* [What the task asks]:
From the data below, copy each line that includes the word "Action".

=== Exercise material ===

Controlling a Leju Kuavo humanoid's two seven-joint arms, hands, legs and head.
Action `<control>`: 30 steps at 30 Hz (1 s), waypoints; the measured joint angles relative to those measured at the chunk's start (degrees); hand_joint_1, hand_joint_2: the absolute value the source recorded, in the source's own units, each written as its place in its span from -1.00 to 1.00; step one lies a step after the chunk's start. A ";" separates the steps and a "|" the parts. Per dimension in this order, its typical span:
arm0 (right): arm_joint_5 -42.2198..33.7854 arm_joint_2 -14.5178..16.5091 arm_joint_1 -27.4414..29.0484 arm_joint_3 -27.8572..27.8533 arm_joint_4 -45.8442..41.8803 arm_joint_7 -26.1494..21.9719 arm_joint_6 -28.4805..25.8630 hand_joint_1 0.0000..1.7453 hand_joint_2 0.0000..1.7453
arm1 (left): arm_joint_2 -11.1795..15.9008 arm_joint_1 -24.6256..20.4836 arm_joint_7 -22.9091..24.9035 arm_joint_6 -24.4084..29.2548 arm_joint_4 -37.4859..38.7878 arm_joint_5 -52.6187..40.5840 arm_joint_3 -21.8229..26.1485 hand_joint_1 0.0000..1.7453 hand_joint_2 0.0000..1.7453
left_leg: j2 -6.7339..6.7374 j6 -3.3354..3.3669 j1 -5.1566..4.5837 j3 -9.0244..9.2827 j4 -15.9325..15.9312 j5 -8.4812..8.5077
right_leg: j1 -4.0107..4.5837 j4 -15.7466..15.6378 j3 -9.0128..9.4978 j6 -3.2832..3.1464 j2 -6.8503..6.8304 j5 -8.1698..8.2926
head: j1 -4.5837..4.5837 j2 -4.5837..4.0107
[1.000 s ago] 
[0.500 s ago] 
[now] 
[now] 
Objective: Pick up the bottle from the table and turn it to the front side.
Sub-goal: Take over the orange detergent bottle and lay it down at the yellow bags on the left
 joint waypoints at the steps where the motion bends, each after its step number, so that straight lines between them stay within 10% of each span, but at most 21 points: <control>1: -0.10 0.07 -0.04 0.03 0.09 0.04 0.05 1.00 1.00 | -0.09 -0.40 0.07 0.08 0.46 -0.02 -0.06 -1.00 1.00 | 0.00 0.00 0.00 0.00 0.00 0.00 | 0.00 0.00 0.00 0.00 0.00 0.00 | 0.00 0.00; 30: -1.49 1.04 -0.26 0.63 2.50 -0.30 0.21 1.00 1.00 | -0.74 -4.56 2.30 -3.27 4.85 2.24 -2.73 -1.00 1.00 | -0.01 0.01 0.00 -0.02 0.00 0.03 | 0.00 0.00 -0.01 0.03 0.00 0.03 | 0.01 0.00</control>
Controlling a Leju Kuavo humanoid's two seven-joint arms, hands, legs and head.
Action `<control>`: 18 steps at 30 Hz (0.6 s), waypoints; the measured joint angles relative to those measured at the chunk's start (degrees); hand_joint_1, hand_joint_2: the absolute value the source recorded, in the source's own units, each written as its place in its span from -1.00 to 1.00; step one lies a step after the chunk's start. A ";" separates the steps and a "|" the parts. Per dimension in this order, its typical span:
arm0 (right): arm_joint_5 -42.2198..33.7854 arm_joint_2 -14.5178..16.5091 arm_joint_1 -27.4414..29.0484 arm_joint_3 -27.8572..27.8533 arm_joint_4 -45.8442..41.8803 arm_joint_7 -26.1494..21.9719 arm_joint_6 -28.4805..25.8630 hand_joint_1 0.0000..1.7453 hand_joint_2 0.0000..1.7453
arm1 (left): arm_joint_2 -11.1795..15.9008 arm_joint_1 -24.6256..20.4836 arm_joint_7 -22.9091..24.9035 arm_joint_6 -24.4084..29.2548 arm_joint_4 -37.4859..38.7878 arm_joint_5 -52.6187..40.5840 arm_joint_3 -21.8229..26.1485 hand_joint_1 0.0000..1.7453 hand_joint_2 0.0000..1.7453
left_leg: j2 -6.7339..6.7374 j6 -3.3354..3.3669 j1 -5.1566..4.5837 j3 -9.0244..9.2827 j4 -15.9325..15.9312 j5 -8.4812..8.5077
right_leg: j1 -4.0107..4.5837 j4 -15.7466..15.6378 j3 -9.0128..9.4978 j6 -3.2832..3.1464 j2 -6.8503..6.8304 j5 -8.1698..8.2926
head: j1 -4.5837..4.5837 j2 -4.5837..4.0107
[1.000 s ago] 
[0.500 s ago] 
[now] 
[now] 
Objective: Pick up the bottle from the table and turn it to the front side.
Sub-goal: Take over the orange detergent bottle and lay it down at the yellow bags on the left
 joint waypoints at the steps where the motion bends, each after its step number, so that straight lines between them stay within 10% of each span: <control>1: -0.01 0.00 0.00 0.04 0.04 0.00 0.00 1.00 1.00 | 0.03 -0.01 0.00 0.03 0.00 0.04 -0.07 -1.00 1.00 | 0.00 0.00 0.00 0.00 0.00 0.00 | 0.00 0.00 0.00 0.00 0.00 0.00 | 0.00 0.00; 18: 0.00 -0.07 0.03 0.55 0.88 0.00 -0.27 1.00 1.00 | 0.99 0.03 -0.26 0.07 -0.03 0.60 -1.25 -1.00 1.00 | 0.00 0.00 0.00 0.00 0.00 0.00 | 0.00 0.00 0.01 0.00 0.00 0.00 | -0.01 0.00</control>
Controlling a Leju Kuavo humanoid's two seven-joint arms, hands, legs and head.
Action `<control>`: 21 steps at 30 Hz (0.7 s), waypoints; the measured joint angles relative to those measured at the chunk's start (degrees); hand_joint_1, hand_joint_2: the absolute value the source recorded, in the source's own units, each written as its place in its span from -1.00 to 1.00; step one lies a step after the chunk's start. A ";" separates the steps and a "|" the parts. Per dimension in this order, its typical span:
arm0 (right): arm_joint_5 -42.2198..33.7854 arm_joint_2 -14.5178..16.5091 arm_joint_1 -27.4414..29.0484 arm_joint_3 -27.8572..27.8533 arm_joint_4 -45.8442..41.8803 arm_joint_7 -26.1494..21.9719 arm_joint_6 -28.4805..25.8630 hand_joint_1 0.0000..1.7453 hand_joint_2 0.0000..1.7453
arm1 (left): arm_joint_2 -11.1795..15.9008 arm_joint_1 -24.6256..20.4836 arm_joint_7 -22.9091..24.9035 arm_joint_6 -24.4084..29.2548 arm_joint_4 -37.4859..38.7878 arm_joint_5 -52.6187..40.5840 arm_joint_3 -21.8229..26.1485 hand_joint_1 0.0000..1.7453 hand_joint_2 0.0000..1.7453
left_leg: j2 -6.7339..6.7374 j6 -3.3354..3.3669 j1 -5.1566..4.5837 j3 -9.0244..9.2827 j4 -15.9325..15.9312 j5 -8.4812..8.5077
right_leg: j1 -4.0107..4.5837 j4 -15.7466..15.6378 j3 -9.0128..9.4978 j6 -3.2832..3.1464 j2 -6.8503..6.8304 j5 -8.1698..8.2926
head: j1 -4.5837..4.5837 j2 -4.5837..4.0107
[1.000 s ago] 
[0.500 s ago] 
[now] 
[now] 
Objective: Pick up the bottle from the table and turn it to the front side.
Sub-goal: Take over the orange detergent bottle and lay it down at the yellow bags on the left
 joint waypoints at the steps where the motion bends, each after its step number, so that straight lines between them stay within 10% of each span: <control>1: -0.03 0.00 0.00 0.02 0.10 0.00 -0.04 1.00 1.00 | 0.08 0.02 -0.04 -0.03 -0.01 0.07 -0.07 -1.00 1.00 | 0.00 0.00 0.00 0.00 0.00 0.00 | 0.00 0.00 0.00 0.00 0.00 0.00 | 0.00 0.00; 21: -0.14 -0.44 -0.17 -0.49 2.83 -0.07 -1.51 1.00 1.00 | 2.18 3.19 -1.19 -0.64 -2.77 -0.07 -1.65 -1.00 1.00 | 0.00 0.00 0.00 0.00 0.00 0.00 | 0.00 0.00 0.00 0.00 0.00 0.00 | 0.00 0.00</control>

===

* [Result of this task]:
Action `<control>`: 30 steps at 30 Hz (1 s), waypoints; the measured joint angles relative to those measured at the chunk's start (degrees); hand_joint_1, hand_joint_2: the absolute value the source recorded, in the source's own units, each written as its place in its span from -1.00 to 1.00; step one lies a step after the chunk's start. A ";" separates the steps and a "|" the parts. Per dimension in this order, its typical span:
Action `<control>`: 18 steps at 30 Hz (0.6 s), waypoints; the measured joint angles relative to those measured at the chunk's start (degrees); hand_joint_1, hand_joint_2: the absolute value the source recorded, in the source's own units, each written as its place in its span from -1.00 to 1.00; step one lies a step after the chunk's start. A ";" separates the steps and a "|" the parts. Per dimension in this order, its typical span:
Action `<control>`: 21 steps at 30 Hz (0.7 s), waypoints; the measured joint angles relative to those measured at the chunk's start (degrees); hand_joint_1, hand_joint_2: the absolute value the source recorded, in the source's own units, each written as its place in its span from -1.00 to 1.00; step one lies a step after the chunk's start. A ";" separates the steps and a "|" the parts. Per dimension in this order, its typical span:

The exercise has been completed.